Cron Expression Parser
Paste a cron expression and get a plain-English explanation plus a preview of its next 5 run times.
Standard 5-field format: minute hour day-of-month month day-of-week.
The 5 fields
Minute, hour, day-of-month, month, day-of-week.
* means "every value." */5 means "every 5 units."
1-5 is a range. 1,3,5 is a list. Day-of-week runs
0 (Sunday) through 6 (Saturday).
A quick example
*/15 9-17 * * 1-5 means "every 15 minutes, between 9 AM and 5 PM,
Monday through Friday." Try the presets dropdown for more common schedules.
Common questions
What cron format does this use?
The standard 5-field Unix cron format: minute (0-59), hour (0-23), day-of-month (1-31), month (1-12), and day-of-week (0-6, where 0 is Sunday). Some systems add a seconds field or use 7 for Sunday, this tool follows the common 5-field convention.

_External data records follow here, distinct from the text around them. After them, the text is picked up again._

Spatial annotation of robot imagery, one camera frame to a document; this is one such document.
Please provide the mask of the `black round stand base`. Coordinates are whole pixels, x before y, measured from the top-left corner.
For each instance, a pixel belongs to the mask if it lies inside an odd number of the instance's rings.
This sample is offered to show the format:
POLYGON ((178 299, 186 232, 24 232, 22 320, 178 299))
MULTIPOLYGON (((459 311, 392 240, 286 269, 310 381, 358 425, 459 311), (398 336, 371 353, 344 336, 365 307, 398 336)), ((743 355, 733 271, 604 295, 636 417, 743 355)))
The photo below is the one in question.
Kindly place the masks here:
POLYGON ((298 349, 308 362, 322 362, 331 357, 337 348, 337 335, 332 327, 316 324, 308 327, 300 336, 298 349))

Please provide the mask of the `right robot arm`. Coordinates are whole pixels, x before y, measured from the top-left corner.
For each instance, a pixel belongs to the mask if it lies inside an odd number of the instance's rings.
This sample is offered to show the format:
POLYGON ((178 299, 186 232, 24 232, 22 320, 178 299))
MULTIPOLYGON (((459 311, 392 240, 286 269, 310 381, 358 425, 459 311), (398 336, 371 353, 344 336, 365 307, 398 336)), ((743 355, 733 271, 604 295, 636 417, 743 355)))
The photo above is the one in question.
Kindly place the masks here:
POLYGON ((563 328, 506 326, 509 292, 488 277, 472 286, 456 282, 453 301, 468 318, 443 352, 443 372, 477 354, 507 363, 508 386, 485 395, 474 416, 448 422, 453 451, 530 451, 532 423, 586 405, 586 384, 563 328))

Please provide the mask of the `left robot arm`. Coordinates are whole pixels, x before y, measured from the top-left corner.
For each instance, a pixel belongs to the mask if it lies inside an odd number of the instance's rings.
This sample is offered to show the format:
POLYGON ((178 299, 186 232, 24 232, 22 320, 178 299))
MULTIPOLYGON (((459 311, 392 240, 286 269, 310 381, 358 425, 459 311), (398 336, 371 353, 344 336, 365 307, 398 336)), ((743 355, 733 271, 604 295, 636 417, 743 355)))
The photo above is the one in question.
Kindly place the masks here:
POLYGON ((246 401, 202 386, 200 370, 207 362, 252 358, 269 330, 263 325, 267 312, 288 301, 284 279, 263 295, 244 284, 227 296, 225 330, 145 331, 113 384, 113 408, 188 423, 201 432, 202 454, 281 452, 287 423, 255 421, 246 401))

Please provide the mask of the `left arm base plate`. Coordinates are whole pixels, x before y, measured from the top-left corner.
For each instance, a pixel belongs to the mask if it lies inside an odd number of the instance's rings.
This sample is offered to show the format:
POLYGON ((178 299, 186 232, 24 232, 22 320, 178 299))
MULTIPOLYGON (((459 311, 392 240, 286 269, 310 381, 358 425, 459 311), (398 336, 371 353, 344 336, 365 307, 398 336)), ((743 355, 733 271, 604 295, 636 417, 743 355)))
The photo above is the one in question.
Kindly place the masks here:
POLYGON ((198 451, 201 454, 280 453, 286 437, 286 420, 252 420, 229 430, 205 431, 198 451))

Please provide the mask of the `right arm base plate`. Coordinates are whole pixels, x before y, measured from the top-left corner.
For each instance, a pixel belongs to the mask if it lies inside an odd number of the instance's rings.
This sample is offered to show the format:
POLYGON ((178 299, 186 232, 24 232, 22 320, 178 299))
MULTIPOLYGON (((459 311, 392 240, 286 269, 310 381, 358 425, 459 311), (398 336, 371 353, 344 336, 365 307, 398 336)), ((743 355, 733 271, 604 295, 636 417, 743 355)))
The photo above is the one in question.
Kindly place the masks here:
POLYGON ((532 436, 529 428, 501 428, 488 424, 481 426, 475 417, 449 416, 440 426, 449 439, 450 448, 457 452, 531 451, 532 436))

What happens if both day-of-month and day-of-week are set?
Standard cron semantics: if both fields are restricted (not *), the schedule matches when EITHER condition is true, not both. This trips a lot of people up, it's the same behavior as real crontab.
What time zone are the next-run times in?
Your browser's local time zone. If the job actually runs on a server in a different time zone, the real run times will differ.